* _What the task asks_
Go through the data and copy each line where the word "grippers" shows up.
++++
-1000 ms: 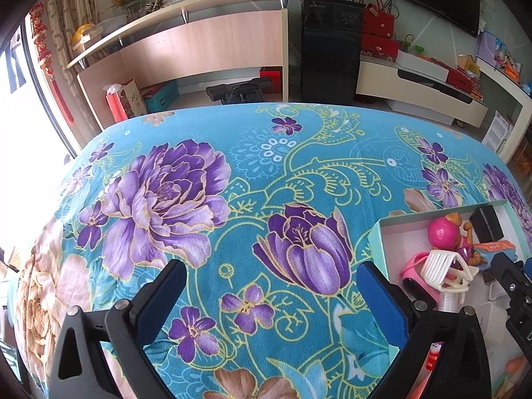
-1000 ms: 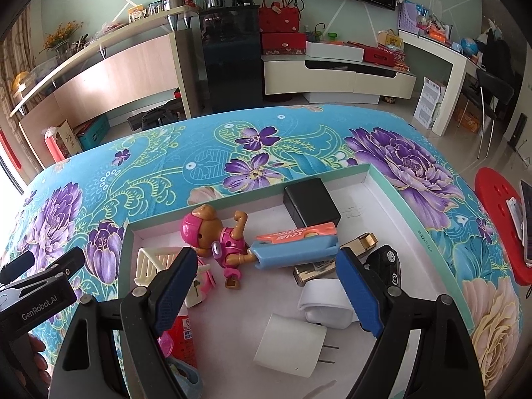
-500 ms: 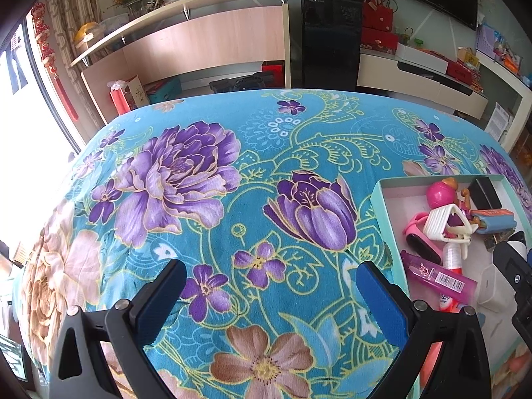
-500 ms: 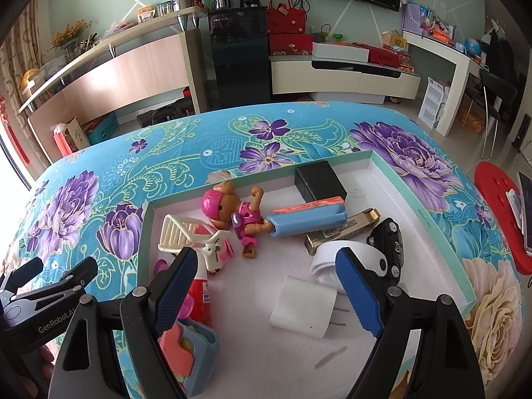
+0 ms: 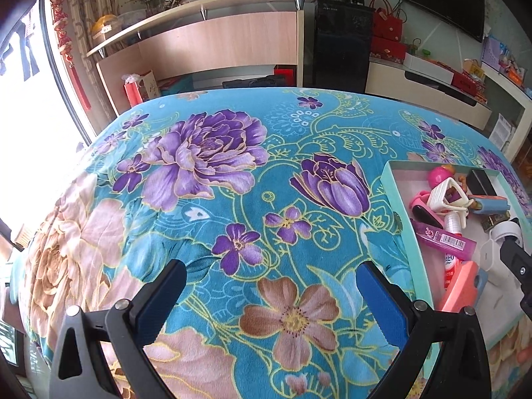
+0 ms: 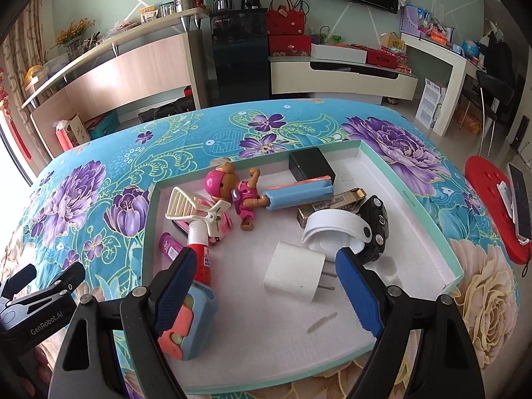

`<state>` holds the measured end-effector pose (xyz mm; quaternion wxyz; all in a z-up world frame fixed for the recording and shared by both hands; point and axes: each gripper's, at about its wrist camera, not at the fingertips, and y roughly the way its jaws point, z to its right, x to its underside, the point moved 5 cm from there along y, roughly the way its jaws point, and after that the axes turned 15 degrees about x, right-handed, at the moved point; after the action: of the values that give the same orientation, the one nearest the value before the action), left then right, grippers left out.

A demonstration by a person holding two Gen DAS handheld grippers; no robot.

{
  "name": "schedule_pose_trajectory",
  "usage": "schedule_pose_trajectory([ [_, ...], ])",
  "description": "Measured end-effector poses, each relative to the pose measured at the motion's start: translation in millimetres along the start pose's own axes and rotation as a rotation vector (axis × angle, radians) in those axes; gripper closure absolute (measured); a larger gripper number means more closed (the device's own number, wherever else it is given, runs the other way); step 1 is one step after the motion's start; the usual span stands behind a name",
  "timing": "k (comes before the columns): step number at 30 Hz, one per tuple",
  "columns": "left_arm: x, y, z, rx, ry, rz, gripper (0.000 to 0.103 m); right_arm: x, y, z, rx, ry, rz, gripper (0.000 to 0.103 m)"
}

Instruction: Organize rigid objects

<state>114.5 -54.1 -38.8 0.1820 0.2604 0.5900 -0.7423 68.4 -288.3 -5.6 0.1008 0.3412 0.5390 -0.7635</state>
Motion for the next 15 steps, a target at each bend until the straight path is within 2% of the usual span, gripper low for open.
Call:
schedule_pose_trajectory([
  [10, 25.0, -32.2, -1.3, -0.027, 0.032, -0.006, 0.0, 11.9, -35.2, -0.2, -0.018, -0.023, 0.023, 0.017],
  [15, 40.7, -44.5, -6.5, -0.03, 0.016, -0.012, 0.0, 33.9, -47.8, -1.2, -0.027, -0.057, 0.007, 0.017],
])
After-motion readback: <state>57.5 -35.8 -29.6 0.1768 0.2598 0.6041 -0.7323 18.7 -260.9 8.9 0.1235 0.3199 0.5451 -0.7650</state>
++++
* _Answer below_
`<state>` holds the measured end-effector pose (xyz mm; quaternion wxyz; all in a z-up world frame fixed for the recording and shared by both hands; point and axes: each gripper's, at about its wrist camera, not at the fingertips, and y roughly the way its jaws point, z to its right, x to its underside, the point moved 5 cm from there along y, roughly the way its jaws point, and after that the axes turned 15 degrees about x, right-handed, at the moved point; after the action: of the values that give the same orientation, the one nearest the value before the action), left then right, grippers left out.
A demonstration by a person holding two Gen DAS handheld grippers; no robot.

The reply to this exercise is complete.